→ The task:
Keeping every word the same, return the listing from its first line until the line holding "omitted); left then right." has been returned as well.

━━━ Study material ━━━

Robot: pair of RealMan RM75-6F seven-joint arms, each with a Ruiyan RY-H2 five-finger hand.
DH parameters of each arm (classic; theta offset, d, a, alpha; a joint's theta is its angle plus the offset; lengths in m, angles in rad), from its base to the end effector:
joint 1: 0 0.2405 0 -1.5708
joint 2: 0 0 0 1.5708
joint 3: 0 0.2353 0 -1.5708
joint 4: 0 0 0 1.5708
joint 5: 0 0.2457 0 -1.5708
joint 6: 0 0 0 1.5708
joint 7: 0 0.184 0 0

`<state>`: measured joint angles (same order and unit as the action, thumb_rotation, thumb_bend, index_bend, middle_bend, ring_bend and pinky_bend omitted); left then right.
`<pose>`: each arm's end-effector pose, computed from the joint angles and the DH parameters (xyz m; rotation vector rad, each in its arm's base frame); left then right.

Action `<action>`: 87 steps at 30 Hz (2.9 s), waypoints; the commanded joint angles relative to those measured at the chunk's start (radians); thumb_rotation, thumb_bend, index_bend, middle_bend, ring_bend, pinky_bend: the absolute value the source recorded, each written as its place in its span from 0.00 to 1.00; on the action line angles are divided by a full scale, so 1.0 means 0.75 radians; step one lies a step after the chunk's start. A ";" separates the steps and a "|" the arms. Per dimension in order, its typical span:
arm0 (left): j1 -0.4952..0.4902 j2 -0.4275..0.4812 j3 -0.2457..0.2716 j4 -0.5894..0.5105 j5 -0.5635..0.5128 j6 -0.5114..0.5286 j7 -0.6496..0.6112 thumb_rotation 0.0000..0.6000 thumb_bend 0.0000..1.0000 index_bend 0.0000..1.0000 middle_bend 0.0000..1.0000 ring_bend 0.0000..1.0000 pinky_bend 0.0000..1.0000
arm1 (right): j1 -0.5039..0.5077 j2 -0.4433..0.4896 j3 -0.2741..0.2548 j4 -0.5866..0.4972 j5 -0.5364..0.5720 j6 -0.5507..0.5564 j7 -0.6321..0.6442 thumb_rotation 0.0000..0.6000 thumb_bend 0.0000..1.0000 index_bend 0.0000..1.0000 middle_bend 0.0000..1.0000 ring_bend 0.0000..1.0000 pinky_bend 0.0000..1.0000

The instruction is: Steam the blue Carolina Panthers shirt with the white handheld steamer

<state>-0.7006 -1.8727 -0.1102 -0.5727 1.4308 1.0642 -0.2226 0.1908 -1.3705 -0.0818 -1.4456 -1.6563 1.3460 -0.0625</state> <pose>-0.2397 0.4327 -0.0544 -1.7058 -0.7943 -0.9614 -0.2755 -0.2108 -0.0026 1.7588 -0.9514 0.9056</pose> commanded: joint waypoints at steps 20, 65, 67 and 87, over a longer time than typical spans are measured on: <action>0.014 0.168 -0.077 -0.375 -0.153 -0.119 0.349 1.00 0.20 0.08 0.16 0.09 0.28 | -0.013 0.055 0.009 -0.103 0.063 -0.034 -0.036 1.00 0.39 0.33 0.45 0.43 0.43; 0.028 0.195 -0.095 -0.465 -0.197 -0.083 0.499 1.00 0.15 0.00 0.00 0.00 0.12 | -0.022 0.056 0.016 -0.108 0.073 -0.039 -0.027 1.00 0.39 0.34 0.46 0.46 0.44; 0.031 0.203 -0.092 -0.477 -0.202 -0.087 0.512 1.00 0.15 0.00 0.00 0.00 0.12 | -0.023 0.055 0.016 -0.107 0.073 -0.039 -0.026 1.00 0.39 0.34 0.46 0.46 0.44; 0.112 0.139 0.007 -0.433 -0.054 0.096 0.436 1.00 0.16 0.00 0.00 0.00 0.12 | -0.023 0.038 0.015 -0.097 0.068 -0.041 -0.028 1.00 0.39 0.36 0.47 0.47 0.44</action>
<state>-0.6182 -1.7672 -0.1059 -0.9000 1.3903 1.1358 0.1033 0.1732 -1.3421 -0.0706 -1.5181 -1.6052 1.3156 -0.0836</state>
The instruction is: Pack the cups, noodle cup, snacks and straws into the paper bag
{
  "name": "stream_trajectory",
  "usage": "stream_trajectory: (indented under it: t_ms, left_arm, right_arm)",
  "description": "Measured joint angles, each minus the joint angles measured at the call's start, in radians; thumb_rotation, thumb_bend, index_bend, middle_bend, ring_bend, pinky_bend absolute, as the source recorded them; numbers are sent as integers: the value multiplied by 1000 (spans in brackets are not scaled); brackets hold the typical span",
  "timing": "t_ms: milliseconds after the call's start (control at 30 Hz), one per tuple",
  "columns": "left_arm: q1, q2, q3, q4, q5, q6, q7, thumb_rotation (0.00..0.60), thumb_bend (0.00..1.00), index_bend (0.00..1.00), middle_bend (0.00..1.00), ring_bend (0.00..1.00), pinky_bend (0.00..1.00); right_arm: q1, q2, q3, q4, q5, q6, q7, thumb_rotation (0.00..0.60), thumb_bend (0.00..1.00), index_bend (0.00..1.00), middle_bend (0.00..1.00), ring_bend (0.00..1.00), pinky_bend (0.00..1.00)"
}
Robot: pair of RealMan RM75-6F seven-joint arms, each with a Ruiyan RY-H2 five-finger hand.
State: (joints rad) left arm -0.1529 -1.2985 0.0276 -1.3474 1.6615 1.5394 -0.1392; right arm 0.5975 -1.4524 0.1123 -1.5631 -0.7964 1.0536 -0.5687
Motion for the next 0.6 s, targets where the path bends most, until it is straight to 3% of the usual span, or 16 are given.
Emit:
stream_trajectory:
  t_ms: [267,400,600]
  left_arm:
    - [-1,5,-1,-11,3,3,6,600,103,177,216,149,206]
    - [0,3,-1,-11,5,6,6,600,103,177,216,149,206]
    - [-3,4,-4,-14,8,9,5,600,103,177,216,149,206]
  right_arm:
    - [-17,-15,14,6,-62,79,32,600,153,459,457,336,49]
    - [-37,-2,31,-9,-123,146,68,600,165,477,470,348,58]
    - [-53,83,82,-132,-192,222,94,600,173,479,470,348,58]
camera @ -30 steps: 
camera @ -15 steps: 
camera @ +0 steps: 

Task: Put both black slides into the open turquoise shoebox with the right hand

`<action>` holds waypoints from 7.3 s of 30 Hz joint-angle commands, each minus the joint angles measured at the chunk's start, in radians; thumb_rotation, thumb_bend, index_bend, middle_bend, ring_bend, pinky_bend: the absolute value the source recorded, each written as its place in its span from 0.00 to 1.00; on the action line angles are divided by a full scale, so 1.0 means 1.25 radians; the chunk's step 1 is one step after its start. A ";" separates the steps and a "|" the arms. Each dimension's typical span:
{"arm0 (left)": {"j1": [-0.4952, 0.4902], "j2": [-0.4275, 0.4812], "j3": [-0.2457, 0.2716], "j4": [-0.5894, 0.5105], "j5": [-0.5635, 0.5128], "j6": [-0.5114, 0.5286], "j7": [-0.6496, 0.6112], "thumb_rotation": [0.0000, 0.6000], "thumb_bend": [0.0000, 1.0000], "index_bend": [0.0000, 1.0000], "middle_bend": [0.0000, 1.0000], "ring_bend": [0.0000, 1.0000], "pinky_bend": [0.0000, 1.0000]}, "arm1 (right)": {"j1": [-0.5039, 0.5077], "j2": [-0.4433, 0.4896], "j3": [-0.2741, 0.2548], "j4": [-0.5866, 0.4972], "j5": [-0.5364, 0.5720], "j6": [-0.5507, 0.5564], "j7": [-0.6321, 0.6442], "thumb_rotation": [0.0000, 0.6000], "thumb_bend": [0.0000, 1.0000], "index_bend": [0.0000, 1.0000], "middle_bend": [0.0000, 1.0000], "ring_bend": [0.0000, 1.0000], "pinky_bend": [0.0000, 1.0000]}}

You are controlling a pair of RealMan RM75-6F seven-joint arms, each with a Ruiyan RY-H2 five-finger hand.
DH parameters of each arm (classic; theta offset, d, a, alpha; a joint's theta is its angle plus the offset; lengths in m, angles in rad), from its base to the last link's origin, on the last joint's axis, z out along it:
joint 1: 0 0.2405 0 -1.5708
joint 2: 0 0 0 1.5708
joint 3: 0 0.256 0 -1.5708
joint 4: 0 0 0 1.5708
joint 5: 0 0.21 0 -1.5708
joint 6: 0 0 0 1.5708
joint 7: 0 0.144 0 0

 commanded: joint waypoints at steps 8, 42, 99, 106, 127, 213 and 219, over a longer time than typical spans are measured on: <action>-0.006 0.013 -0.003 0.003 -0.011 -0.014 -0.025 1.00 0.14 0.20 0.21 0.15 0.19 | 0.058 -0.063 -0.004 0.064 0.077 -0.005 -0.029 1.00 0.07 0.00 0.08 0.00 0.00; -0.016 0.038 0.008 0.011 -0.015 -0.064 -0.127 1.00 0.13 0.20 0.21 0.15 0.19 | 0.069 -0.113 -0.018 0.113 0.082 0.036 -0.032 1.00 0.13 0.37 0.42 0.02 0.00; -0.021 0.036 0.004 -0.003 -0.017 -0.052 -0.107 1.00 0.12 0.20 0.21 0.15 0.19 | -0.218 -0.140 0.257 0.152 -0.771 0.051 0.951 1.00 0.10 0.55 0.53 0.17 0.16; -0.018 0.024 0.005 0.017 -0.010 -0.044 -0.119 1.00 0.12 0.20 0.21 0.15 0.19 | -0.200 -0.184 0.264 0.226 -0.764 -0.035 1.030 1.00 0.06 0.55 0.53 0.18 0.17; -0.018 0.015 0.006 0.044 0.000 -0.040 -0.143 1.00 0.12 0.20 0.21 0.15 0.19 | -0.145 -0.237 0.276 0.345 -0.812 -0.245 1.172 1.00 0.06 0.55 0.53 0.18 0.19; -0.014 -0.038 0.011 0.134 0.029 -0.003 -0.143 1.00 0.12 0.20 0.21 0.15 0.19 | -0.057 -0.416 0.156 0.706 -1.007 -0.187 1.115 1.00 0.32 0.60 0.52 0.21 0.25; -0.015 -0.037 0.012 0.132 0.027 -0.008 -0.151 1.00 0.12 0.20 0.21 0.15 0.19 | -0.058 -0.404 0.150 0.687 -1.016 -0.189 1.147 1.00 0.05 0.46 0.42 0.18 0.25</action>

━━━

→ Answer section:
Robot: pair of RealMan RM75-6F seven-joint arms, each with a Ruiyan RY-H2 five-finger hand.
DH parameters of each arm (classic; theta offset, d, a, alpha; a joint's theta is its angle plus the offset; lengths in m, angles in rad), from its base to the end effector:
joint 1: 0 0.2405 0 -1.5708
joint 2: 0 0 0 1.5708
joint 3: 0 0.2353 0 -1.5708
joint 4: 0 0 0 1.5708
joint 5: 0 0.2457 0 -1.5708
joint 6: 0 0 0 1.5708
joint 7: 0 0.184 0 0

`<state>`: measured joint angles (same order and unit as the action, thumb_rotation, thumb_bend, index_bend, middle_bend, ring_bend and pinky_bend omitted); left then right.

The requested output has been fully supplied.